By Marcus Leach
HSBC have announced their year-on-year figures for the six months to June 30th, as well as the news that they will cut at least 30,000 jobs on the back of a disappointing year.
Pre-tax profits for the six month period were down from £7 billion to £6.7 billion.
Under proposed new restructuring plans aimed at cost-cutting it is expected that 30,000 jobs will go worldwide.
Unions in the UK have reacted angrily to the decision.
"Today, while the bank reports strong profits of £7 billion," said David Fleming, national officer of the Unite union, "its staff face an uncertain future as the management press forward with this brutal restructuring.
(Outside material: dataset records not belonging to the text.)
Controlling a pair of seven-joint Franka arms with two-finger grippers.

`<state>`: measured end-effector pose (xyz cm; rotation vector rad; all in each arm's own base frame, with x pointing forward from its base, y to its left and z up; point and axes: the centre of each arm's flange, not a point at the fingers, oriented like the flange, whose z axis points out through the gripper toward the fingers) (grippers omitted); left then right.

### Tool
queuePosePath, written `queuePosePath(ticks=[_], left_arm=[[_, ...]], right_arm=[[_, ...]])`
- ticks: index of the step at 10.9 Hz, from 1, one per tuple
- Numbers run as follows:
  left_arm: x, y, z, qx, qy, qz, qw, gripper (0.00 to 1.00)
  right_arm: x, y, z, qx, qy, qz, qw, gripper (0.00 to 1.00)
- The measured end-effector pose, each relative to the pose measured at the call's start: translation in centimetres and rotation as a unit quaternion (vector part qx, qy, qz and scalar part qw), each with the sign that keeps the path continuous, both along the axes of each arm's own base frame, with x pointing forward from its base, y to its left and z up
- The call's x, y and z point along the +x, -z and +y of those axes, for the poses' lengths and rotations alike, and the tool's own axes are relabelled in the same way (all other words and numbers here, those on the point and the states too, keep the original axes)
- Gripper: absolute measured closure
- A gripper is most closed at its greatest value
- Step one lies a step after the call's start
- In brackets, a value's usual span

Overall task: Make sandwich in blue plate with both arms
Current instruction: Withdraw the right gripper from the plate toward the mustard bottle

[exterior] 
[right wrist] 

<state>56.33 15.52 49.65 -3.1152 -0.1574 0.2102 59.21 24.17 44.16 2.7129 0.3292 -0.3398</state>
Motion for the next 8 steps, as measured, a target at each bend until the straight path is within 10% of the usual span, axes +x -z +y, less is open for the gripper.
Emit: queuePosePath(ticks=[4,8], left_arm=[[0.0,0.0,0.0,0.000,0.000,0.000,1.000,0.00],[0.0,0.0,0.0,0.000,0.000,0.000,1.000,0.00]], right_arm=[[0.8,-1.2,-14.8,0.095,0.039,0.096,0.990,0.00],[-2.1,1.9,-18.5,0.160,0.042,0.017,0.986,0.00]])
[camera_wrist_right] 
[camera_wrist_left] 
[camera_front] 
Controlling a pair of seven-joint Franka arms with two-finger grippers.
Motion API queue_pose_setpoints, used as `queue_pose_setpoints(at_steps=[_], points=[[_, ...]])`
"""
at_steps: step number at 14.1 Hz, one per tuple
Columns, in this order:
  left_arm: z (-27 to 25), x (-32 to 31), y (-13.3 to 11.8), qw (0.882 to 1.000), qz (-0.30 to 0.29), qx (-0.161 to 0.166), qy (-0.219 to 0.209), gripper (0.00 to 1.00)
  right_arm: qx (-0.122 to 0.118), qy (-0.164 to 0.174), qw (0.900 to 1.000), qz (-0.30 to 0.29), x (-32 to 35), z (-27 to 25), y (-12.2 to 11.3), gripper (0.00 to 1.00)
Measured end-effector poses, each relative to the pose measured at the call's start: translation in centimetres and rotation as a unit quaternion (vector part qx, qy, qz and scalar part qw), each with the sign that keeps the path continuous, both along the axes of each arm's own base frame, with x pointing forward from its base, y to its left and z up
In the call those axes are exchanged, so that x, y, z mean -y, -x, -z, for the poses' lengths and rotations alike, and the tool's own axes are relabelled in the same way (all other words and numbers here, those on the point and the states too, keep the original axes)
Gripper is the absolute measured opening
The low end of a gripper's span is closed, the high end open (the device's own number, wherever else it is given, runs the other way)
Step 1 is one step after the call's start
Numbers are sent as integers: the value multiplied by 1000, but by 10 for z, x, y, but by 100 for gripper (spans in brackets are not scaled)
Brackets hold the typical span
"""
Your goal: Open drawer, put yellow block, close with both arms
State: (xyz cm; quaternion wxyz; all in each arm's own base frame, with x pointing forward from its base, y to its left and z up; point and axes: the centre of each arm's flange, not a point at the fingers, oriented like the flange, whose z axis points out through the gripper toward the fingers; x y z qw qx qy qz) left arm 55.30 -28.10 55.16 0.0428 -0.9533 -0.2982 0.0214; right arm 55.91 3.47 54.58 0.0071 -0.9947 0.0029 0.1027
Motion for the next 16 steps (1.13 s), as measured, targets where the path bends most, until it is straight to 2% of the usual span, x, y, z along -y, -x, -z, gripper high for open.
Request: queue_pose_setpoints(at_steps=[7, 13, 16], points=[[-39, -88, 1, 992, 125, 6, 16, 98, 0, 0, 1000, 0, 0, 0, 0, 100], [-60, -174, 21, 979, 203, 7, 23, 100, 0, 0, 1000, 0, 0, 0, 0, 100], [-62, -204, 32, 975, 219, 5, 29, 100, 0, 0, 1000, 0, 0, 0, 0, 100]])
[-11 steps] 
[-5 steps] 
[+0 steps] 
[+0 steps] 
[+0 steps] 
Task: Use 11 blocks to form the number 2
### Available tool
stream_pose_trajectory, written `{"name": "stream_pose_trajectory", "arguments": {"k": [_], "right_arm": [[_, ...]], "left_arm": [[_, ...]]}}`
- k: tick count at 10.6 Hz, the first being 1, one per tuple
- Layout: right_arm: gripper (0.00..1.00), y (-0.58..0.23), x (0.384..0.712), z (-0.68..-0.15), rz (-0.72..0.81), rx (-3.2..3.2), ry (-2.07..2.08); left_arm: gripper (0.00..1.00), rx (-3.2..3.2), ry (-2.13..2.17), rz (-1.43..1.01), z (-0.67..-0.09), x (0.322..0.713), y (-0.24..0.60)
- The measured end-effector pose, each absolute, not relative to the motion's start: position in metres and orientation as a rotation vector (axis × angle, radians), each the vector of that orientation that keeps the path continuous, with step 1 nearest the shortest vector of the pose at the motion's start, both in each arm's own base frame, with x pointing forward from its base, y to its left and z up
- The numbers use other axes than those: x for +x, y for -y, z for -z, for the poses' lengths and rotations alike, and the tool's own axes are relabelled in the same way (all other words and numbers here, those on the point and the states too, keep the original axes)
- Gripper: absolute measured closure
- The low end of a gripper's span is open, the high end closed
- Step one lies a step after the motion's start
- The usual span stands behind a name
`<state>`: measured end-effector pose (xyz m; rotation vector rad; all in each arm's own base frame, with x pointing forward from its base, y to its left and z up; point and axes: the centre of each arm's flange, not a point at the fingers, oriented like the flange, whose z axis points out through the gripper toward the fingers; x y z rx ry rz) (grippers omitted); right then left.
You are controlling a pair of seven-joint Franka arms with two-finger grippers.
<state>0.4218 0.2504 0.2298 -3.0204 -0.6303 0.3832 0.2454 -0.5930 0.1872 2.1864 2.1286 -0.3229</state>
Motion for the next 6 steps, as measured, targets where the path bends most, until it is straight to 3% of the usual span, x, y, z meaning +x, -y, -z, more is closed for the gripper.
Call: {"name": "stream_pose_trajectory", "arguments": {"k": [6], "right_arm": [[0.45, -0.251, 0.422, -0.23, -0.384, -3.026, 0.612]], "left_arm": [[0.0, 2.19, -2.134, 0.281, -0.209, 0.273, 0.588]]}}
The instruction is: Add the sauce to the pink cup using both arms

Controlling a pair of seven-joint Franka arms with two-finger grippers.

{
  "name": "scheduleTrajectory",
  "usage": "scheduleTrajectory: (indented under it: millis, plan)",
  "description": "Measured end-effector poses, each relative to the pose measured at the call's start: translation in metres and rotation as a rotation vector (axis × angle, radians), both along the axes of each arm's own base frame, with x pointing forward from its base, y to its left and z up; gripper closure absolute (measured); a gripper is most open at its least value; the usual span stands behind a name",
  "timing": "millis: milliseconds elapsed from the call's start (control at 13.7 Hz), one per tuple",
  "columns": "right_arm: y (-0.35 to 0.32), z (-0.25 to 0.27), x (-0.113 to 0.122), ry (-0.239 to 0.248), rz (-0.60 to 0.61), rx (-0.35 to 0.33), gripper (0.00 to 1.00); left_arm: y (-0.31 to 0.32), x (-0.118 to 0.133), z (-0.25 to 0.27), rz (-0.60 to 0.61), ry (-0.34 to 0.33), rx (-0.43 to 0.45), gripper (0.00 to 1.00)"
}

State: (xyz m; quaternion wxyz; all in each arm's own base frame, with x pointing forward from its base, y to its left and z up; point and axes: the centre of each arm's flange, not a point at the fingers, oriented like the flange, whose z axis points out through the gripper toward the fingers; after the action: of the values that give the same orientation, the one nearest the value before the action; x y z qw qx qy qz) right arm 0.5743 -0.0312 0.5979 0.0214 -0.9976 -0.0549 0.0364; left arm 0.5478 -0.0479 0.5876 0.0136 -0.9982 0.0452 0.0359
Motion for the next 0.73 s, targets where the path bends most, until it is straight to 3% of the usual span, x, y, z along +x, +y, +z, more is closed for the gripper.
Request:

“It is now necessary for the bank to confirm to its UK workforce how this news will impact on them. The employees being hit by these extensive cuts were in no way responsible for the banking crisis, yet it is these staff - many of whom are low paid - who are having to pay for the bank’s recovery.
HSBC are not the only bank expecting poor results and the real possibility of cost-cutting on a large scale, with the other leading UK banks all set to confirm a tough first half of the year.
Earlier this year HSBC boss Stuart Gulliver announced major cost-cutting plans, with a renewed focus on emerging markets such as Mexico and Turkey.
These plans have already seen an announcement from HSBC that they will sell just under half of their 470 retail banking branches in the U.S. to First Niagara Bank for around $1 billion.